Helen ran along the corridor until she came to the infirmary. Swiping Robins’s ID card through the reader, she pushed inside. Normally it would have been full – whenever there was a spare bed it was always grabbed, by an inmate with a genuine medical need or a prisoner with a healthy imagination. This morning, however, it was deserted, the staff and patients having presumably been evacuated now that a prison riot was in full swing.
Helen had bent her steps here almost by instinct. She may have been a prisoner for several months now, but she was still an investigator at heart. Robbed of her usual resources she had been floundering in the dark, guessing wildly and inaccurately, but she still had one vital clue. The killer had injected the victims with adrenaline. And there was one obvious place to find that.

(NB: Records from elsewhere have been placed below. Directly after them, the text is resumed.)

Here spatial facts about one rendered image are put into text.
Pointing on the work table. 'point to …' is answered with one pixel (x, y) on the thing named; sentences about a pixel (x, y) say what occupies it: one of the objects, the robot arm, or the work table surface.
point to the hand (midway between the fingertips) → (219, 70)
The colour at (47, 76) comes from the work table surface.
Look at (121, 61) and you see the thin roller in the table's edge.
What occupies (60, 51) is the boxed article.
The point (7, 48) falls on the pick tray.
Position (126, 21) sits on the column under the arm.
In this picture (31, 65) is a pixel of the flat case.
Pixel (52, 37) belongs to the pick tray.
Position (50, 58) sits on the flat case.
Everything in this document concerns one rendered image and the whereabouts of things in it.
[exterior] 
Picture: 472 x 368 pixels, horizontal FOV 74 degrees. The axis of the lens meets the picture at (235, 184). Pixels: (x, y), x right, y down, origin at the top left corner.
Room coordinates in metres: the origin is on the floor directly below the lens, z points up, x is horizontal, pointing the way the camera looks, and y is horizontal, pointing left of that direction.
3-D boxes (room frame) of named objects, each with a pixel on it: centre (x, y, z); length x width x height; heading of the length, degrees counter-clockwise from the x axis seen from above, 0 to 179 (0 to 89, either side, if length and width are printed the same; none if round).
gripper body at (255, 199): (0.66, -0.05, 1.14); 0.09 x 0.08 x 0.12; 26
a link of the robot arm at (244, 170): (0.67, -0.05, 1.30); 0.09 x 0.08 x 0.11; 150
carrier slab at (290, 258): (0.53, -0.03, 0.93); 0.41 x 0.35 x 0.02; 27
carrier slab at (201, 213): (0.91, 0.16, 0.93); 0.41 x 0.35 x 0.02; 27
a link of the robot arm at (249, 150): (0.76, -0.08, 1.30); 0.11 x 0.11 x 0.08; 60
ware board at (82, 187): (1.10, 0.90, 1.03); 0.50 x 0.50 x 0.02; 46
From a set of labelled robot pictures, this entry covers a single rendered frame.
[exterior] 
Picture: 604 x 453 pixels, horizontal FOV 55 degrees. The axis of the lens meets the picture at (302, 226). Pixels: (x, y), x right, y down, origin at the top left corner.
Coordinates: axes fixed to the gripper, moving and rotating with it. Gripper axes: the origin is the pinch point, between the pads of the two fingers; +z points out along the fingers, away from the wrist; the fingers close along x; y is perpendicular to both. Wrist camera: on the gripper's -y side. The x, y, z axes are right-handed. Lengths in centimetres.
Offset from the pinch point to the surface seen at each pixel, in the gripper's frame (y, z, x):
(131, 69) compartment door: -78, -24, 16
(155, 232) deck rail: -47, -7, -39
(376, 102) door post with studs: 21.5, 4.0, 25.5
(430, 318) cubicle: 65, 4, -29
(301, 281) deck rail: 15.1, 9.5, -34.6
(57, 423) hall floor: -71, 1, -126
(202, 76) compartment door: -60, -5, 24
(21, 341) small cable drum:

Did this mean the prison’s nursing staff were involved in these murders? Helen suspected not – she wasn’t a big believer in conspiracy theories and, besides, she had the feeling this killer was working alone. The crimes were too peculiar and unusual to suggest otherwise. But there were others who had access to the infirmary’s registered drugs and Helen had an instinct she would find one of them here today.
The treatment rooms were empty, so Helen tried the large medical storeroom at the back. This was kept locked at all times, but employing Robins’s card once more, she unlocked the door and peered inside. It was dark and everything appeared still and for a moment Helen was tempted to move on. But then a tiny noise made her pause and snapping on the lights she discovered Wheelchair Annie.
She was cowering behind cardboard boxes towards the rear of the room. And she was alone. Helen had never seen her like this and now, bereft of her thugs and bodyguards, she cut a rather pitiful figure. She looked somehow smaller, weaker. More than that, she looked scared.
‘What do you want?’
Annie was trying to sound authoritative, but it was all bluster. Helen couldn’t suppress a smile – beyond her own beating, Annie was responsible for much of the misery that haunted Holloway, ensuring that many of the vulnerable women who passed through here remained dangerously hooked on drugs. Saying nothing, Helen walked slowly towards her.
‘If you touch me, you’ll regret it.’
Annie was trying to wheel herself backwards, but she was boxed in. Still Helen advanced upon her.
‘For God’s sake, I’ve got MS. You’re a police officer. You wouldn’t hit a defenceless –’
‘I was a police officer,’ Helen corrected her. ‘And I’ve got a score to settle with you.’
‘Look at me. I’m begging you …’
Annie held up her shaking hands. She wanted to use her condition as a bargaining chip, but Helen wasn’t interested. Her beating at the hands of Annie’s thugs was still fresh in her memory and Helen knew that Annie would be utterly ruthless if their positions were reversed.
She leant in close. As Annie craned away from her, Helen said quietly:
‘I’m feeling generous, Annie. So I’m going to give you a choice. Tell me what I need to know or take what’s coming to you.’
Annie nodded cautiously. Information was a valuable commodity in prison.
‘You supply everybody in here, right? There’s no one you won’t sell to, nothing you can’t source?’
‘I do what I can.’
‘I know you do. And I’m not interested in the usual stuff, I want to know about one of your more specialist clients.’
Annie nodded obediently, so Helen continued.
‘Adrenaline. Can you get hold of pure adrenaline in here?’
‘Of course. They need it for the girls with allergies, plus it’s in all the resuscitation packs. They use them on the code blacks, if they’re too far gone.’
‘And have you ever lifted some for a customer?’
‘It’s not a common request.’
‘Answer the question, Annie.’
‘I may have acquired a few batches but it was months ago now.’
‘Who did you give it to?’
‘Why are you so interested? It was a few hundred centilitres at best …’
‘WHO?’
‘Listen, Grace, I want to help you, but I can’t go giving up my clients like tha—’
Helen cut her off short, grabbing her by the collar.
‘That adrenaline was used to kill three innocent women. Which means you are an accessory to murder.’
Annie stared at Helen, genuinely shocked by this revelation.
‘So I’m going to ask you again and this time you had better answer me.’
Helen released her grip round Annie’s throat.